Also so wies aussieht hab ich hier ne 1A Blutalgenzucht.. die kannste gerne haben :evil

Wegen der SDB.. da mein Teich ja eh nicht wirklich tief ist dachte ich das geht noch als ein etwas tieferer Sumpf durch  Aber ihr habt mich ja eines besseren belehrt.

Die Seerose ist zwar frisch umgetopft aber nicht tiefer als sie vorher im alten Topf war. Abgedeckt natürlich auch mit Lava aber nur eine ein-Steinchen-dicke Schicht. :?

Warum ist Lava Mist im Teich ?? Ich hab die am Anfang mit rein gemacht weil ich ja immer superklares Wasser hatte und es mir zu hässlich war immer auf den "schönen" Zinkboden zu gucken.. So fand ich das vom Dekorativen viel schöner. 

liebe Grüße - Steffi


----------



## Eugen (9. Mai 2011)

*AW: Hilfe mein Miniteich ist ROT*

Hi Steffi,
"Mist" hab ich ja nicht geschrieben. 
Ich hab bei meinen Minis viel mit Substrat rumprobiert, und da hab ich halt mit Lava die schlechtesten Wuchsergebnisse erzielt.
Grad in einem Miniteich kann/darf ruhig ein Überangebot an Nährstoffen sein.
Sollte es doch mal fadenalgen geben,sind die ja recht schnell rausgefischt.
Außerdem ist gebrochenes Lava recht scharfkantig und somit schlecht für die feinen Würzelchen der Pflanze,
BTW Deine Blutalgenzucht würd ich sofort nehmen. 
In einer Zinkwanne macht sich rotes Wasser und Tannenwedel oä. richtig gut.


----------



## wasserzwerg (9. Mai 2011)

*AW: Hilfe mein Miniteich ist ROT*

Also wer von uns beiden versteht jetzt den anderen nicht richtig ?
Die Lava hab ich nicht in den Töpfen - die liegt nur auf dem Boden praktisch als "Sichtschutz". In den Töpfen ist die Teicherde von Composana.
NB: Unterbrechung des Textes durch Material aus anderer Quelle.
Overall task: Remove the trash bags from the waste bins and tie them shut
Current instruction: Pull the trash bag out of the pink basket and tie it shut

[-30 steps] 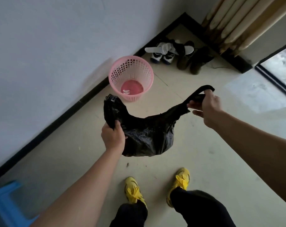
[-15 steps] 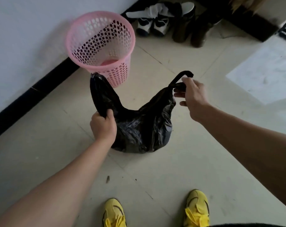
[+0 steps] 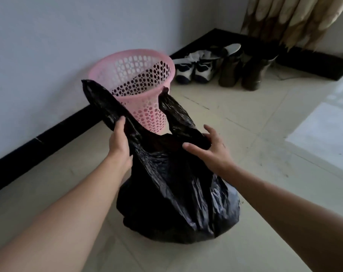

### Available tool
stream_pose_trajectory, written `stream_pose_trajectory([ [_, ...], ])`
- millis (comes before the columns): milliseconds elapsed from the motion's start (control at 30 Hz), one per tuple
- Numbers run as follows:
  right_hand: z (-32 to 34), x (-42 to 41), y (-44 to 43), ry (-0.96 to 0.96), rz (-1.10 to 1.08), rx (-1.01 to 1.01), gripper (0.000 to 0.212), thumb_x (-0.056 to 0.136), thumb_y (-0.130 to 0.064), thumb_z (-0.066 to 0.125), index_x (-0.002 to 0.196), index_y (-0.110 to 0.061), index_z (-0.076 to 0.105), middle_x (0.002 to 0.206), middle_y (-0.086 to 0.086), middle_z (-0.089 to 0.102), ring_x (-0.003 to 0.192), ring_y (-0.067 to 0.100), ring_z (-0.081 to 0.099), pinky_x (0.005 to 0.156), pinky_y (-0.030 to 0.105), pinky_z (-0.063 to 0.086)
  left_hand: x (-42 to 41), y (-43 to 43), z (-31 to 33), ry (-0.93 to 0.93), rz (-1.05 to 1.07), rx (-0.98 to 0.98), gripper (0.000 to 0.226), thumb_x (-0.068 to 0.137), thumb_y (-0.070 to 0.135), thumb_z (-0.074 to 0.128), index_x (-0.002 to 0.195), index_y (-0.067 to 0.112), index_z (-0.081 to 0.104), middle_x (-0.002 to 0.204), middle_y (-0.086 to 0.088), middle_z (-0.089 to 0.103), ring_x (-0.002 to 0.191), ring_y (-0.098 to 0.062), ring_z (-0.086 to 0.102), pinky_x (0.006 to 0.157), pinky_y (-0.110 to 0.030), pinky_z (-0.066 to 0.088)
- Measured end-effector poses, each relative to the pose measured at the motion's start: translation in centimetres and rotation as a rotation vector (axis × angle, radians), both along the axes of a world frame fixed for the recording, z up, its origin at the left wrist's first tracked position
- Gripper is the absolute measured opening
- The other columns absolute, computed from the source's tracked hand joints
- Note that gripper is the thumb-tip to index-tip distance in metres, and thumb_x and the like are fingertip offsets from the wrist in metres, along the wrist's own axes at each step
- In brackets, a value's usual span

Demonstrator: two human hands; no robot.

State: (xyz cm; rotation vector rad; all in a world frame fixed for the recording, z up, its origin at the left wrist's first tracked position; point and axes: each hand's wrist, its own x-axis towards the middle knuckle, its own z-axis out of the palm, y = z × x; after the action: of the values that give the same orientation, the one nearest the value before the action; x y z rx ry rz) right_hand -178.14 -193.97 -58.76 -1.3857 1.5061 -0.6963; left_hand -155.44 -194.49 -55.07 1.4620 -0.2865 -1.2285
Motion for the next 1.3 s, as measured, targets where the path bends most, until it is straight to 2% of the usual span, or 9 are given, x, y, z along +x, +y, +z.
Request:
stream_pose_trajectory([
  [167,-0.3,0.1,0.3,0.172,-0.035,0.091,0.101,0.068,-0.058,0.079,0.149,-0.026,0.029,0.144,0.006,0.049,0.127,0.026,0.051,0.103,0.040,0.045,-1.4,2.6,-0.2,0.065,-0.413,-0.028,0.073,0.063,0.061,0.076,0.122,0.020,0.063,0.117,-0.009,0.070,0.108,-0.029,0.067,0.100,-0.045,0.047],
  [333,-1.0,-0.5,0.4,0.198,-0.058,0.040,0.010,0.087,-0.031,0.066,0.090,-0.022,0.069,0.084,0.003,0.070,0.078,0.022,0.065,0.069,0.032,0.050,-1.0,5.8,-1.0,-0.138,-0.564,0.053,0.093,0.020,0.059,0.090,0.103,0.023,0.066,0.105,-0.001,0.071,0.101,-0.017,0.063,0.087,-0.034,0.048],
  [400,-0.8,-0.9,0.4,-0.023,-0.228,0.118,0.026,0.093,-0.027,0.057,0.073,-0.012,0.064,0.072,0.008,0.062,0.068,0.021,0.060,0.061,0.032,0.042,-1.2,6.8,-1.5,-0.172,-0.672,0.083,0.091,0.022,0.054,0.092,0.104,0.021,0.068,0.102,0.001,0.073,0.096,-0.012,0.064,0.087,-0.032,0.048],
  [567,1.4,-1.8,0.5,-0.287,-0.536,0.253,0.039,0.095,-0.035,0.050,0.085,0.001,0.061,0.072,0.010,0.059,0.066,0.026,0.058,0.061,0.032,0.044,-3.2,8.1,-1.0,-0.325,-0.522,0.085,0.035,0.065,0.029,0.084,0.092,0.009,0.073,0.089,-0.006,0.076,0.079,-0.014,0.070,0.065,-0.020,0.051],
  [733,3.0,-2.2,1.1,-0.517,-0.629,0.346,0.030,0.091,-0.033,0.054,0.087,-0.004,0.062,0.077,0.012,0.062,0.070,0.031,0.063,0.074,0.044,0.055,-2.8,6.9,0.3,-0.106,-0.122,0.031,0.033,0.071,0.028,0.082,0.095,0.009,0.070,0.093,-0.009,0.073,0.087,-0.026,0.070,0.080,-0.034,0.055],
  [900,3.6,-1.6,1.5,-0.725,-0.485,0.342,0.045,0.086,-0.049,0.059,0.104,-0.008,0.068,0.090,0.012,0.072,0.076,0.029,0.069,0.072,0.042,0.058,-3.6,6.0,0.9,0.213,-0.029,0.010,0.034,0.081,0.020,0.072,0.113,0.009,0.067,0.107,-0.014,0.072,0.094,-0.032,0.070,0.077,-0.041,0.056],
  [1000,3.9,-1.4,2.0,-0.647,-0.197,0.161,0.056,0.077,-0.053,0.073,0.115,-0.013,0.068,0.104,0.009,0.075,0.093,0.024,0.073,0.080,0.034,0.058,-4.0,5.6,1.4,0.265,-0.049,0.002,0.032,0.084,0.025,0.066,0.111,0.010,0.068,0.108,-0.013,0.072,0.094,-0.031,0.069,0.072,-0.037,0.056],
  [1100,3.8,-1.0,2.7,-0.460,-0.115,0.008,0.057,0.067,-0.028,0.088,0.116,-0.013,0.062,0.102,0.007,0.074,0.087,0.020,0.073,0.072,0.026,0.059,-4.1,5.3,1.8,0.244,-0.028,0.018,0.032,0.082,0.026,0.068,0.108,0.008,0.066,0.102,-0.013,0.071,0.089,-0.032,0.069,0.068,-0.037,0.056],
  [1300,4.1,0.0,3.1,-0.273,-0.216,0.010,0.013,0.092,-0.017,0.061,0.087,-0.009,0.071,0.080,0.011,0.071,0.069,0.023,0.068,0.066,0.036,0.057,-4.4,5.6,2.0,0.189,0.025,0.050,0.029,0.087,0.013,0.057,0.115,0.004,0.062,0.103,-0.016,0.068,0.084,-0.032,0.066,0.079,-0.044,0.056],
])
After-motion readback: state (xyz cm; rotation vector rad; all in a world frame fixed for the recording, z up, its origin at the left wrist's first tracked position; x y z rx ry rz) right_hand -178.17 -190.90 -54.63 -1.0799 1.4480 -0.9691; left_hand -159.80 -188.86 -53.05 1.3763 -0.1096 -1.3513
Darauf ist gegen das Aufschwemmen eine dünne Schicht Lava. 

Oder meinst du das __ Iris/Gräser Knäuel das direkt in der Lava sitzt ??

liebe Grüße


----------



## Eugen (9. Mai 2011)

*AW: Hilfe mein Miniteich ist ROT*


tja,das war wohl mein Fehler.


----------



## wasserzwerg (9. Mai 2011)

*AW: Hilfe mein Miniteich ist ROT*

Naja - ist doch nicht schlimm - die Teicherde von Compo scheint ja auch nich der Burner zu sein


----------



## Eugen (9. Mai 2011)

*AW: Hilfe mein Miniteich ist ROT*

Teicherde wird recht schnell ausgelaugt.
In Lehm bzw Erde liegen die Nährstoffe besser "gebunden" vor und geben diese eben langsamer ab.


----------



## Digicat (9. Mai 2011)

*AW: Hilfe mein Miniteich ist ROT*



> tja,das war wohl mein Fehler.


Naja Eugen ... eigentlich habe ich die Sache ins Rollen gebracht 

Aber trotzdem Steffi ... ich würde gerne die Seerose nochmal sehen, aber herausnehmen aus der Wanne (nein, nicht aus dem Töpfchen ) und foten (nur wenn es keine großen Umstände macht).


----------



## wasserzwerg (9. Mai 2011)

*AW: Hilfe mein Miniteich ist ROT*

Mach ich gern.. aber erst nach 4 - muß jetzt zur Arbeit 

liebe Grüße


----------



## wasserzwerg (9. Mai 2011)

*AW: Hilfe mein Miniteich ist ROT*

Hallo,

hier nun die versprochenen Bilder von der Seerose 

Wie man sieht scheint die Schicht aus Lava nicht zu dick zu sein, die neuen Blätter kommen durch 

liebe Grüße


----------



## wasserzwerg (9. Mai 2011)

*AW: Hilfe mein Miniteich ist ROT*

Jaa...

Und so sahen der Teich & die Rose letztes Jahr aus


----------



## Digicat (9. Mai 2011)

*AW: Hilfe mein Miniteich ist ROT*

Servus Steffi

Danke für die Bilder 

Hmmm ... ich würde sagen da stimmt was nicht .... ich würde es einmal ohne Lava versuchen ... 

aber ....

Vielleicht kann ja ein Kenner mal drüber schauen ....


----------



## wasserzwerg (10. Mai 2011)

*AW: Hilfe mein Miniteich ist ROT*

Guten Morgen Helmut,

"ohne Lava versuchen" heißt die Lava von den Töpfen runter oder ganz aus dem Teich raus ??
Von den Töpfchen hab ich sie jetzt nämlich runtergemacht....

liebe Grüße


----------



## Digicat (10. Mai 2011)

*AW: Hilfe mein Miniteich ist ROT*

nur von den Töpfen  Steffi

Schauen mer mal, wie sich die Roserln entwickeln ....


----------



## wasserzwerg (10. Mai 2011)

*AW: Hilfe mein Miniteich ist ROT*

Okidoki 

Ich drück mir mal selbst die Daumen


----------



## wasserzwerg (10. Mai 2011)

*AW: Hilfe mein Miniteich ist ROT*

Hallo Eugen,

also der Wasserwechsel ist jetzt durch.. habe alles so gemacht wie du gesagt hast - wehe das geht in die Hose v

Jetzt ist nur die Frage ob ich noch ein oder 2 Pflänzchen dazukaufe.. immerhin isses ja eigentlich ziemlich spärlich bepflanzt mit einer __ Zwergseerose, einer __ Sumpfdotterblume, einer Wasseriris und etwas Gras/__ Schilf was auch immer...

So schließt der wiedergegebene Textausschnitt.